**Activity:** Since only part of the material is needed, please repeat exactly the line that includes "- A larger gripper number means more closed" and every line after it, up to the last.

**Data extract:**
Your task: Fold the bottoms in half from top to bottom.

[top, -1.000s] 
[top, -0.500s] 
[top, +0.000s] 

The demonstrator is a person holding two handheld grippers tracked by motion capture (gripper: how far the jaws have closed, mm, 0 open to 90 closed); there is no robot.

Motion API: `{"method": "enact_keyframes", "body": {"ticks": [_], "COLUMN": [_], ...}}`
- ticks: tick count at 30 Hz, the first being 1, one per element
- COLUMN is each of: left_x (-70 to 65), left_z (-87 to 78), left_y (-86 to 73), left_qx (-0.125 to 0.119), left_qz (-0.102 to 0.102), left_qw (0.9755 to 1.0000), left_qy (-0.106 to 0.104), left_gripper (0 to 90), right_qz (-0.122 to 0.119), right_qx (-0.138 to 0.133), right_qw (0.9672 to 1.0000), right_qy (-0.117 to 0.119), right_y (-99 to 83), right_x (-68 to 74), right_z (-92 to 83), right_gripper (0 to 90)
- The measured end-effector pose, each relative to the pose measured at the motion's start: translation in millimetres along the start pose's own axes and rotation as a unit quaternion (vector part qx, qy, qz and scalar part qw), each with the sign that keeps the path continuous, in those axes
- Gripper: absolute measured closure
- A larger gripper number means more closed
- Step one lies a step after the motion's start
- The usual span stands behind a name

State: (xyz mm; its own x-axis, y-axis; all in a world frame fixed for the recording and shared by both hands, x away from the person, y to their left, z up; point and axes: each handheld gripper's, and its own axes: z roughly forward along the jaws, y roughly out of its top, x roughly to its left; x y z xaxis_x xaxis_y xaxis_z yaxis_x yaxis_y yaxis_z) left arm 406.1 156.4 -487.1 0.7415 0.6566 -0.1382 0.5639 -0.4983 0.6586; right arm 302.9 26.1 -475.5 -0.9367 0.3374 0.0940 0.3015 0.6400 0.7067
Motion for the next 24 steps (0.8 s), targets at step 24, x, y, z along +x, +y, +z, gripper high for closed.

**Output of the exercise:**
- A larger gripper number means more closed
- Step one lies a step after the motion's start
- The usual span stands behind a name

State: (xyz mm; its own x-axis, y-axis; all in a world frame fixed for the recording and shared by both hands, x away from the person, y to their left, z up; point and axes: each handheld gripper's, and its own axes: z roughly forward along the jaws, y roughly out of its top, x roughly to its left; x y z xaxis_x xaxis_y xaxis_z yaxis_x yaxis_y yaxis_z) left arm 406.1 156.4 -487.1 0.7415 0.6566 -0.1382 0.5639 -0.4983 0.6586; right arm 302.9 26.1 -475.5 -0.9367 0.3374 0.0940 0.3015 0.6400 0.7067
Motion for the next 24 steps (0.8 s), targets at step 24, x, y, z along +x, +y, +z, gripper high for closed.

The exercise is finished.